Source data
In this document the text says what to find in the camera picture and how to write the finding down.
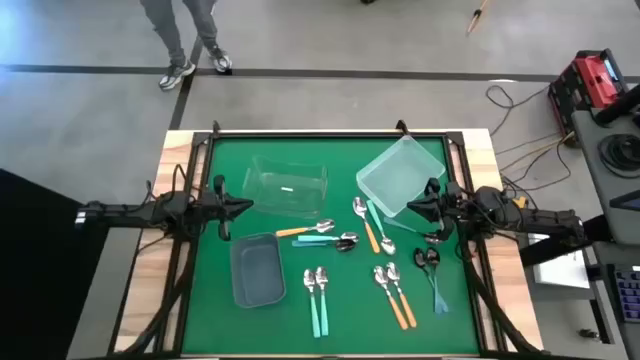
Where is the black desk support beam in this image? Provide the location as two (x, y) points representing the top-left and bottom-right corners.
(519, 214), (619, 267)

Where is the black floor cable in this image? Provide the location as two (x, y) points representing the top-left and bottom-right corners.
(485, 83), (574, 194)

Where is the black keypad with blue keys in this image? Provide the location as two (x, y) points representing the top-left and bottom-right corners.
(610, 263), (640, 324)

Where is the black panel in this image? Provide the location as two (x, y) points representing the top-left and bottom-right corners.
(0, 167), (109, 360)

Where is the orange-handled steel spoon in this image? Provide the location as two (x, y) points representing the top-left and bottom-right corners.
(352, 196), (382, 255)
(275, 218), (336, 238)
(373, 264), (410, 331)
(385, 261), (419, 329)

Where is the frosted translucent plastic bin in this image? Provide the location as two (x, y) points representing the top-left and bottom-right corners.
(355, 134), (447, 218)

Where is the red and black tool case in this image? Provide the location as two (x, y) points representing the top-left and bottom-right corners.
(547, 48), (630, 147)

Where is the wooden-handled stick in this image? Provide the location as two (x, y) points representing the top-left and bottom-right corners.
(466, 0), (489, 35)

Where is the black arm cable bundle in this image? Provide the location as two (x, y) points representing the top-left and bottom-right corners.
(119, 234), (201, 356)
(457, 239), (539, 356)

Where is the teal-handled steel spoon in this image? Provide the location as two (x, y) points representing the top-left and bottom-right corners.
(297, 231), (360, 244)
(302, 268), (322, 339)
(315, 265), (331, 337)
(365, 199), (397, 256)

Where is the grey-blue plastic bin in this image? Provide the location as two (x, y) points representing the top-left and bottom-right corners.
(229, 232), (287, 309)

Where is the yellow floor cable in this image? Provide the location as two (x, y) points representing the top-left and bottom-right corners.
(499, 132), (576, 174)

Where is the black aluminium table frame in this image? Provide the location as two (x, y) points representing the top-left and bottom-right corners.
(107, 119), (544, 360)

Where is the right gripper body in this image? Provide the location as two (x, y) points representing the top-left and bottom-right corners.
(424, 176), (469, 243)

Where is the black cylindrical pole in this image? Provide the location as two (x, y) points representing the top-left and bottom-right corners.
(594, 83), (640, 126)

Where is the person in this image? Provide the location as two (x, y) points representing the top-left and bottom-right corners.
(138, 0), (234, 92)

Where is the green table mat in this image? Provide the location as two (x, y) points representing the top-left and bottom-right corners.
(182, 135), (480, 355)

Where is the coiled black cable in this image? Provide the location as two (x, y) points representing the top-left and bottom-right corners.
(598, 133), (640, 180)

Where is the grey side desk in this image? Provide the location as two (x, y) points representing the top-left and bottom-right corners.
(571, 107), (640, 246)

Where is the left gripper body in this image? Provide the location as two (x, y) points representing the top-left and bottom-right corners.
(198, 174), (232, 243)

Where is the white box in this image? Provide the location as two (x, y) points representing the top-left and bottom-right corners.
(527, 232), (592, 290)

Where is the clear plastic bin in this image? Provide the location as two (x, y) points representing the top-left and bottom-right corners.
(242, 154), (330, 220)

==

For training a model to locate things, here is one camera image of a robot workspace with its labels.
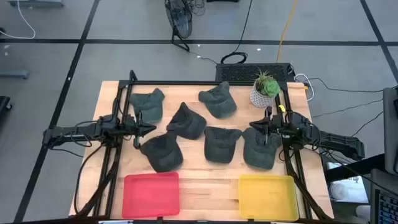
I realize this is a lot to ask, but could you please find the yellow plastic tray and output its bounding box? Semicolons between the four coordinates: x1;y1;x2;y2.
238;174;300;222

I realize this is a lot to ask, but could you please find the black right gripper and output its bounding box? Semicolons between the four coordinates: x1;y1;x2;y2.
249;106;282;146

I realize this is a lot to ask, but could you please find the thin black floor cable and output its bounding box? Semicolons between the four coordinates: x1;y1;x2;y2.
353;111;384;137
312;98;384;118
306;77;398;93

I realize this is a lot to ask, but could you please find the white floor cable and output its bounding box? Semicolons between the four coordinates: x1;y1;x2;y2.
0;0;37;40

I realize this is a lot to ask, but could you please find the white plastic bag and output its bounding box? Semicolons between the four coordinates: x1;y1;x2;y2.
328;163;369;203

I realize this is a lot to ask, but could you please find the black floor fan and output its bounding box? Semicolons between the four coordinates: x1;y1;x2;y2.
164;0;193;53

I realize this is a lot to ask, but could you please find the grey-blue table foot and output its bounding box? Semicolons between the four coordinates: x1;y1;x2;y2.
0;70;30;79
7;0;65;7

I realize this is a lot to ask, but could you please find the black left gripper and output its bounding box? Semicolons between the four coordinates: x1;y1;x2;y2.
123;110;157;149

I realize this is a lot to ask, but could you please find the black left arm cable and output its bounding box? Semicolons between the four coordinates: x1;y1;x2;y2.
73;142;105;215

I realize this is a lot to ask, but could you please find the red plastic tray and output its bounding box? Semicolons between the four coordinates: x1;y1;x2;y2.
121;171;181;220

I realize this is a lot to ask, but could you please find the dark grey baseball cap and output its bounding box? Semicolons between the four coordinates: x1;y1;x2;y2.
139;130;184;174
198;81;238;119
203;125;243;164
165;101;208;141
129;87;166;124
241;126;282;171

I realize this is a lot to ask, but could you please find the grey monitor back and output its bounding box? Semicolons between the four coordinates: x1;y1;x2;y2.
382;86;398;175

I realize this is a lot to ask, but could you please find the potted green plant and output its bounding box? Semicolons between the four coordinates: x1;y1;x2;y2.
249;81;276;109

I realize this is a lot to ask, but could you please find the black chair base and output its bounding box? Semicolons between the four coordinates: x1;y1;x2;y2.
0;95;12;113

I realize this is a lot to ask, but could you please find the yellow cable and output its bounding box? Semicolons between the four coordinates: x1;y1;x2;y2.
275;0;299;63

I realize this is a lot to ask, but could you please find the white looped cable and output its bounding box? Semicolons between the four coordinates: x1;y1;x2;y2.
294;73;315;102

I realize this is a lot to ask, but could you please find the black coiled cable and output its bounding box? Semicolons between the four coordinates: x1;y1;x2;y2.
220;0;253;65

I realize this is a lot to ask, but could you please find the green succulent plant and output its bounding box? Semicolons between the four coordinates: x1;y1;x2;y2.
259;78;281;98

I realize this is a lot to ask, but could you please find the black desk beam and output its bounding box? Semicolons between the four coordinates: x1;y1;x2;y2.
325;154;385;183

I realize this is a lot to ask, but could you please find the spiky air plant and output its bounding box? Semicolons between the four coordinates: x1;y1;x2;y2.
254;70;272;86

■ Work to be completed
Show all lines from the entries that hold "camera".

■ Response to the exercise
In this document the text says what to find in the camera picture and how to write the finding down.
For training a model to locate things, here is one camera image of a robot workspace with its labels.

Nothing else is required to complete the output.